Work instructions. When you find the line with "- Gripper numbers" among the records below, reproduce it and each line after it exactly, ending with the line with "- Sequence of".

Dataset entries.
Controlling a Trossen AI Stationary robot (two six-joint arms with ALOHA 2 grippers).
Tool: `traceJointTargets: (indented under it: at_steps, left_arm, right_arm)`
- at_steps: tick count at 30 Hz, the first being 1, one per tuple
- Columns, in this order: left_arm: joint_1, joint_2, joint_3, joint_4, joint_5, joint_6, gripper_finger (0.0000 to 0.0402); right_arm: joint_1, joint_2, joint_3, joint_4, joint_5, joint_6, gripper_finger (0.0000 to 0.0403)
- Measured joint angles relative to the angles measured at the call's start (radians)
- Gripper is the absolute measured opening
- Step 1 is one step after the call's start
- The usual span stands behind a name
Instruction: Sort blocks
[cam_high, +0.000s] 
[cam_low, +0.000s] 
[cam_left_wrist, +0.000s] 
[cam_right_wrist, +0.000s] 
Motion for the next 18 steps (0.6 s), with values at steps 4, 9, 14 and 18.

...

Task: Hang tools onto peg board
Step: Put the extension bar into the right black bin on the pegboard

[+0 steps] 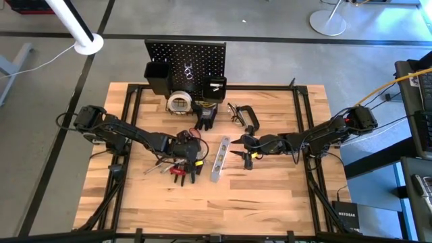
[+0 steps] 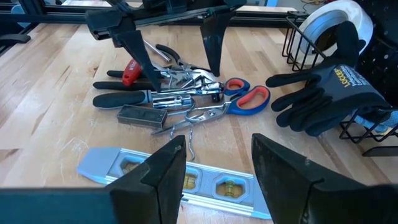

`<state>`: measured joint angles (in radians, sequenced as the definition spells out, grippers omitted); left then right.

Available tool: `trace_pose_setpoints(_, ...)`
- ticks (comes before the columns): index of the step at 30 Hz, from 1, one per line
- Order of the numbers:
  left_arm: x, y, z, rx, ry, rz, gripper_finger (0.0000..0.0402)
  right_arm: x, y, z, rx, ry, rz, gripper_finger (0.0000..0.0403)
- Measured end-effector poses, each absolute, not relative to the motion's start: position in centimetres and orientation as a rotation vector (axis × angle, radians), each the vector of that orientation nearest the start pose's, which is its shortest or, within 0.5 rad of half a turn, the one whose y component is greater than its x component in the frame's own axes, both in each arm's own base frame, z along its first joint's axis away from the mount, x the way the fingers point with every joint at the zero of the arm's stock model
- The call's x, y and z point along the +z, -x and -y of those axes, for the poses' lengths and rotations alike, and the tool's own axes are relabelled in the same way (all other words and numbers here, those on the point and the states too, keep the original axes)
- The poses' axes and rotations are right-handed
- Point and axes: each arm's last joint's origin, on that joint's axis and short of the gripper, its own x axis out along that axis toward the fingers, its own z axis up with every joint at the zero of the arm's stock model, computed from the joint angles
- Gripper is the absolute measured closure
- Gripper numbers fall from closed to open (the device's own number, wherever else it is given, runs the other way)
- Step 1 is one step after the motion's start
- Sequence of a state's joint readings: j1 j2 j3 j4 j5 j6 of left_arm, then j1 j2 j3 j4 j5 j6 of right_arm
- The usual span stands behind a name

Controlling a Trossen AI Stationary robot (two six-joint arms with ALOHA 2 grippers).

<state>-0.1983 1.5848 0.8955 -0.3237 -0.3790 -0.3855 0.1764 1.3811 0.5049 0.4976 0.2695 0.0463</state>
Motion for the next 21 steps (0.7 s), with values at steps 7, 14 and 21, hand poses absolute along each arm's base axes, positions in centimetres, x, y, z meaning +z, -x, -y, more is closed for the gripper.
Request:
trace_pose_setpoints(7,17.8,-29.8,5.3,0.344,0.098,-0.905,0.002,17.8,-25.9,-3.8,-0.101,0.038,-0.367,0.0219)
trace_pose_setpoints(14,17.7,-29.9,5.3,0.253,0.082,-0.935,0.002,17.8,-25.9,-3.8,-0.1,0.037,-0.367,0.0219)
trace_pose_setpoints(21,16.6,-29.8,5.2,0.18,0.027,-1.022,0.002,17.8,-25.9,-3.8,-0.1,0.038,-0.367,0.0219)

Worked solution.
- Gripper numbers fall from closed to open (the device's own number, wherever else it is given, runs the other way)
- Step 1 is one step after the motion's start
- Sequence of a state's joint readings: j1 j2 j3 j4 j5 j6 of left_arm, then j1 j2 j3 j4 j5 j6 of right_arm

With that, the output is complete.